Ward Delimitation Must Rest on Population, Not Voter Count: Rajasthan HC Dismisses Todabhim Nagar Palika Challenge
The Rajasthan High Court dismissed a writ petition challenging ward delimitation of Nagar Palika Todabhim, holding that Section 9 of the Rajasthan Municipalities Act, 2009 mandates population as the basis for ward division, not the number of registered voters.
A Division Bench of the Rajasthan High Court at Jaipur, comprising Acting Chief Justice Sanjeev Prakash Sharma and Justice Shubha Mehta, dismissed a writ petition filed by Amrita Meena, a resident of Nagar Palika Todabhim in District Karauli, who had challenged the delimitation of wards ahead of municipal elections. The petitioner argued that the ward division produced extreme voter-count disparities across wards, violating Articles 14 and 243R of the Constitution. The bench rejected the challenge at the threshold, finding that the entire petition rested on a misreading of Section 9 of the Rajasthan Municipalities Act, 2009, which speaks of “population” and not “voters” as the criterion for ward representation.

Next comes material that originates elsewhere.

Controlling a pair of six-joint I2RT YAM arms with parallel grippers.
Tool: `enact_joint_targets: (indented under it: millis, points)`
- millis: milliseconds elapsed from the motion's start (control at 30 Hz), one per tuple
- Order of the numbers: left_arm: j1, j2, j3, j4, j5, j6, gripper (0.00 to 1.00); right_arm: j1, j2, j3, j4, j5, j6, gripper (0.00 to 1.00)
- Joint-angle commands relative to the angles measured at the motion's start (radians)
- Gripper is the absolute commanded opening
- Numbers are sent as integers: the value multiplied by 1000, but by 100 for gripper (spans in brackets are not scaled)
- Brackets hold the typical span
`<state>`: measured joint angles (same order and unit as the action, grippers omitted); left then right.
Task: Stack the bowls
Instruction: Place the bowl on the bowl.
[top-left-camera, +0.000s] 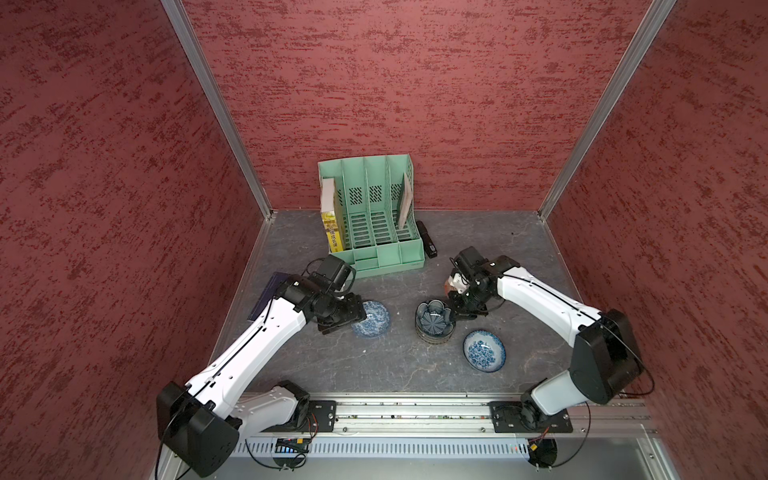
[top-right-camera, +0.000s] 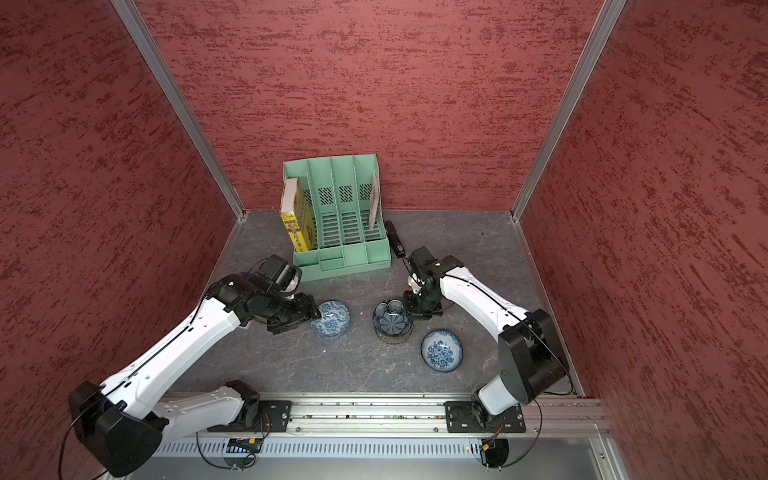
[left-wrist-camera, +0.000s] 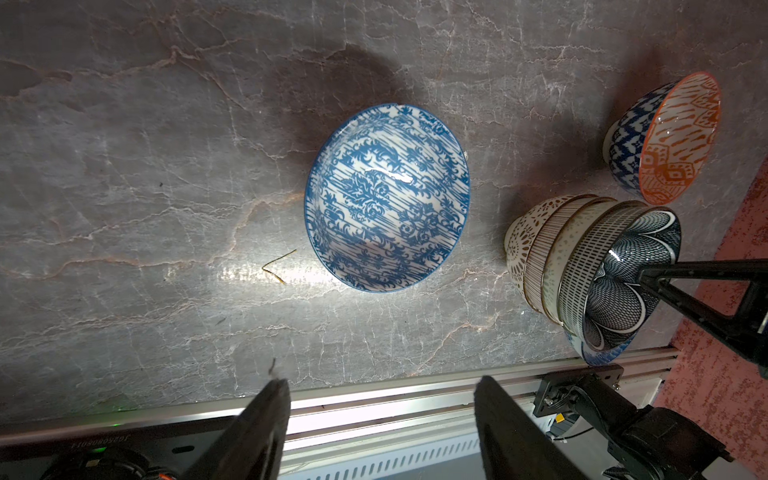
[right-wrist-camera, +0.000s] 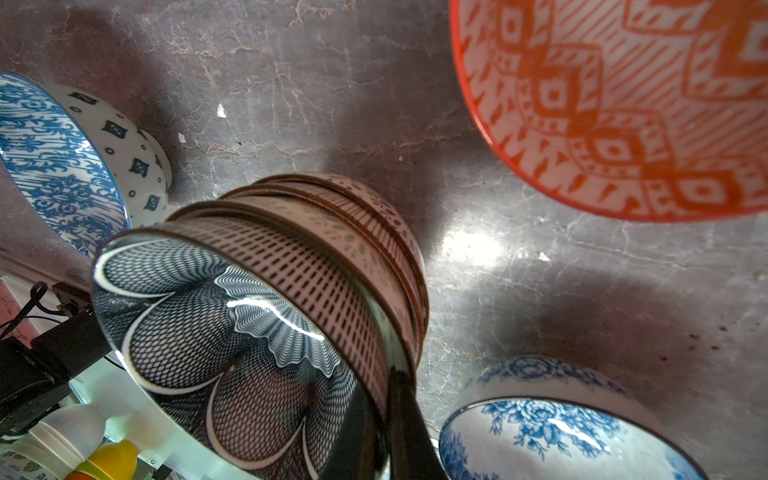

The Dispute Before the Court
Amrita Meena approached the High Court contending that the delimitation exercise carried out for Nagar Palika Todabhim was constitutionally flawed. She pointed to two notifications — dated 24 March 2025 and 3 April 2025 — under which certain villages that had earlier been included in the municipality were excluded. Following these exclusions, the District Collector notified a proposed constitution of 35 wards, applying a criterion of 790 persons per ward with a permissible variation of plus or minus 10 per cent.
The petitioner's grievance crystallised when the State Election Commission published a draft electoral roll on 24 March 2026. That roll, she submitted, revealed that the actual number of voters across wards varied wildly. Ward No. 25 carried 973 voters while Ward No. 30 had only 217 voters — a disparity that, she argued, far exceeded the permissible 10 per cent variation and rendered the delimitation arbitrary.
Senior Counsel Mr. Anil Mehta, assisted by Mr. Yashodhar Pandey, pressed the argument that such voter-count imbalances gave some voters disproportionate representative weight over others. He also submitted that the delimitation had failed to properly proportion wards for Scheduled Castes, Scheduled Tribes, and Other Backward Classes, with larger OBC and SC/ST populations being placed in higher-voter wards while general category wards were kept smaller. He relied on Section 9(2) of the Rajasthan Municipalities Act, 2009 to contend that each ward must carry a proper proportion of population.
The Statutory Text at the Centre of the Dispute
Section 9 of the Rajasthan Municipalities Act, 2009 governs the division of a municipality into wards for electoral purposes. Sub-section (1) provides that a municipality shall be divided into as many wards as there are total seats fixed for it under Section 6(1). Sub-section (2) states that the representation of each ward shall be on the basis of the population of that ward and shall, as far as possible, be in the same proportion as the total number of seats for the municipality bear to its population.
The provision does not use the word “voters” at any point. The bench reproduced Section 9 in full in its order, treating the statutory text as dispositive of the challenge.
How the Bench Reasoned
The Additional Advocate General, Mr. G.S. Gill, assisted by Ms. Shikha Sharma, opposed the petition and relied on the Division Bench judgment in Sheela Kumari v. State of Rajasthan & Ors. (D.B. Civil Writ Petition No. 7718/2025 and connected petitions), decided on 14 November 2025. He submitted that the present petition deserved dismissal at the threshold.
The bench agreed with the State's position, though it addressed the matter on the statutory text rather than solely on the earlier precedent. It observed that the judgment in Sheela Kumari had been reserved at the relevant stage, and proceeded to examine the present petition on its own merits.
The court found the petition to be based on a fundamental mispleading. The delimitation criterion of 790 persons per ward was applied to population, as the statute requires. The petitioner's complaint, however, was about the number of voters in each ward — a different figure altogether. The bench explained that a ward may have a higher population but a lower voter count because children below the age of 18 years form part of the population but are not registered voters. A ward with a large proportion of children would therefore show fewer voters even if its population is within the prescribed range.
The bench held that the assumption underlying the petition — that wards must be determined by equalising the number of voters — was wholly misconceived. The Act of 2009 simply does not support that reading. The disparity in voter counts across wards, including the gap between Ward No. 25 and Ward No. 30, did not by itself establish any violation of the delimitation criteria, which operated on population figures.
Outcome
The Division Bench dismissed the writ petition. All pending applications in the matter were also dismissed. The judgment was pronounced on 22 June 2026, with arguments having concluded and the judgment reserved on 23 April 2026.